# SPS Programm aus Steuerung laden BX9000



## Codesys_123 (8 Juni 2011)

Hallo!
Habe eine kurze Frage!
Ich bekomme beim folgendem Versuch in TwinCAT eine Fehlermeldung:
- Datei
- öffnen
Klick auf den Button "SPS" , Klick auf das richtige Zielsystem (wobei ich alle anderen auch schon einmal durch habe), Auswahl der Steuerung
---> Fehlermeldung "Die Steuerung hat den letzten Online-Dienst fehlerhaft ausgeführt. Dienstnummer 49, Fehlernummer 50, Die Datei source.dat konnte nicht gelesen werden"

Kommt das jemandem bekannt vor? Habe im Infosys von Beckhoff keine brauchbaren Informationen gefunden.
Komme übrigens über "online -> einloggen" ganz normal auf die steuerung und kann auch ein bootprojekt erstellen. Möchte das eher aus Interesse wissen, da es ja mal zu so einem Moment kommen kann, dass man das Programm aus der Steuerung direkt braucht.

Das habe ich übrigens bei mehreren Steuerungen bei uns im Haus. (BX9000 und CX9000)

Würde mich sehr über eine Antwort freuen,
Danke


----------



## bonatus (8 Juni 2011)

Hallo,

um das Projekt von einer Steuerung zu Laden muss zuvor der Quellcode geladen werden.

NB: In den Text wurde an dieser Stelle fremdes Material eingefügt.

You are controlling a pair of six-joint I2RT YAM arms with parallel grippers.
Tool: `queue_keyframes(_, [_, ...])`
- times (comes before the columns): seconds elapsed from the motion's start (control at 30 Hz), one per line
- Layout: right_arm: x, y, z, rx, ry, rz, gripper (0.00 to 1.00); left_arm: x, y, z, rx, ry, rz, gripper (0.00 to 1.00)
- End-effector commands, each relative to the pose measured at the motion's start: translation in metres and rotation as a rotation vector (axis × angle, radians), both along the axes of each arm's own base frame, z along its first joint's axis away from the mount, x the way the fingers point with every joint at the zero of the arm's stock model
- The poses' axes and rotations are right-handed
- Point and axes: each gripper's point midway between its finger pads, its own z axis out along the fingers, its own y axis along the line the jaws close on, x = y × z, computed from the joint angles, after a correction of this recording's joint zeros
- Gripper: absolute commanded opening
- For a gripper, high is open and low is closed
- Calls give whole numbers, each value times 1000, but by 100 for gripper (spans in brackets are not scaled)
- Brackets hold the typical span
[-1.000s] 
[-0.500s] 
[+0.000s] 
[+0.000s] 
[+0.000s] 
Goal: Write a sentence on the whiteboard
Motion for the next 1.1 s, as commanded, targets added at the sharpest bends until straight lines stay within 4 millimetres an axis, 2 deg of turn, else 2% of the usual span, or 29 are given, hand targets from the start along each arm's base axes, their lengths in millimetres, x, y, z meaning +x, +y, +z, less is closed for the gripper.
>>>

Es gibt die Möglichkeit das direkt mit dem Erzeugen des Bootprojektes (in den Optionen - Sourcedownload) zu koppeln oder man macht es manuell (Online --> Quellcode laden)


----------



## Codesys_123 (8 Juni 2011)

Genial 
Danke für die schnelle Antwort, funktioniert 1A!


----------



## kuti (16 April 2020)

Hallo,
kann man auch den Systemmanager aus der Steuerung laden?


----------



## MasterOhh (16 April 2020)

Im Systemmanager sollte es unter "Datei" die Option "von Zielsystem öffnen" (oder so ähnlich) geben.


----------